I have been looking at Adams Earth which seems to be a cocktail of a lot of good stuff. Do you agree? And what would you go for in terms of liquid airration (replacement for Air-8)?


----------



## Suburban Jungle Life (Mar 1, 2018)

Their adams earth and humic acid 70 look like good products to suit your needs. Their kelplant 1-0-1 looks more like an RGS type product.


----------



## RasmusAnd (Aug 29, 2018)

Sorry for the long response time but the Kelplant 1-0-1 does indeed look very interesting. Thanks for that tip.

Do you think the three products you mention will do the job in terms of liquid aeration?


----------



## Suburban Jungle Life (Mar 1, 2018)

RasmusAnd said:


> Sorry for the long response time but the Kelplant 1-0-1 does indeed look very interesting. Thanks for that tip.
> 
> Do you think the three products you mention will do the job in terms of liquid aeration?


Not sure about the aeration part. They would be good to apply at the same time you put down fertilizer. As for aeration, I didn't see a product comparable to a GCF air8. They do have wetting agents but those need to be used often. Also, many of their wetting agents have a ph of 1 which may not be great unless you have a high ph soil. If you don't want to do a core aeration, then use a verticutter or dethatcher. Pick up one of their products with humates and kelp and apply it every time you fertilize. Try to have a thick stand of grass. Have you done a soil test? With a good soil setup, keep feeding the grass and hopefully those roots will be prolific and do your aeration for you. They will add organic matter as well and you should have many worms to help too. Not sure what else to suggest.


----------



## RasmusAnd (Aug 29, 2018)

It's all great advice - thanks!

Core aerators are not available for hire here. Only golf courses have them but they are huge.

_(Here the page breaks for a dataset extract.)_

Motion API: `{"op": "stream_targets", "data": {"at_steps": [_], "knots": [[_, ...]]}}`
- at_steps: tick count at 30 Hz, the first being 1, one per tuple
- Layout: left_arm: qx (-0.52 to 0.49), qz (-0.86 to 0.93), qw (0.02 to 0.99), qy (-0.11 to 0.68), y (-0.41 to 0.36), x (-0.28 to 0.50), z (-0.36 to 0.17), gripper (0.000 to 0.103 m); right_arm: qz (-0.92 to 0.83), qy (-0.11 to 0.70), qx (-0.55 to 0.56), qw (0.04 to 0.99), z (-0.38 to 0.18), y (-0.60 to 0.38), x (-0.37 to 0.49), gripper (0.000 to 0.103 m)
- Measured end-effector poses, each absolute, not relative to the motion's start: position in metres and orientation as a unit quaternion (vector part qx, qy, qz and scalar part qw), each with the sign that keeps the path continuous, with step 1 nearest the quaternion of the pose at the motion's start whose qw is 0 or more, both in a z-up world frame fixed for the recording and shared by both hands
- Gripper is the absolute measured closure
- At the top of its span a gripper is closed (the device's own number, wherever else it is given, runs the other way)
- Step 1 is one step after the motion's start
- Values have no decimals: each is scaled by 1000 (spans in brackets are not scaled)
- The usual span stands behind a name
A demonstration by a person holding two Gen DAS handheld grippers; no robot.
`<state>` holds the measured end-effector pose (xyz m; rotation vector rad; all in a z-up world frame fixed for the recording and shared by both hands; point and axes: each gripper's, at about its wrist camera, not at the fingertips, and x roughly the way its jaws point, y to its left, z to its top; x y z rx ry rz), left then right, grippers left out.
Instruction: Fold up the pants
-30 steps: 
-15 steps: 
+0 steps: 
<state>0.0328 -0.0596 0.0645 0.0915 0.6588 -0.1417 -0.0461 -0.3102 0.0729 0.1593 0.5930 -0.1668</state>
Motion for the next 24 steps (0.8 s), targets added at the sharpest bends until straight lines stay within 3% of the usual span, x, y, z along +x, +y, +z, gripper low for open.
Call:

I recently bought a verticutter myself, and my lawn is now recovering after having used that + overseeded and topdressed with a mixture of sand and compost two weeks ago. We just came out of the worst three month drought for +100 years, so after that and verticutting, I'm almost starting over with the lawn. But that's only good as I now have the chance to nurture it with some good seed and a good regimen.

I've ordered the Kelplant 1-0-1 plus some micronutrients. I've also done some research on wetting agents and as you say it doesn't sound like that is what I'm looking for.

I'll follow your guidance on feeding the lawn and supplement with humates and kelp and then see where that takes me.
I haven't done a soiltest but that is next on my to do list.


----------



## g-man (Jun 15, 2017)

@RasmusAnd Something like this could be an option if you cant rent a machine. 300m^2 is not that big and your could do it in sections over a couple of days.

https://www.amazon.com/Yard-Butler-Dethatching-Aeration-ID-6C/dp/B00EOMCJD6


----------



## RasmusAnd (Aug 29, 2018)

g-man said:


> @RasmusAnd Something like this could be an option if you cant rent a machine. 300m^2 is not that big and your could do it in sections over a couple of days.
> 
> https://www.amazon.com/Yard-Butler-Dethatching-Aeration-ID-6C/dp/B00EOMCJD6


Thanks - I'm going to see how it goes without it but I'll keep it in the back of my head in case the need should arise.


----------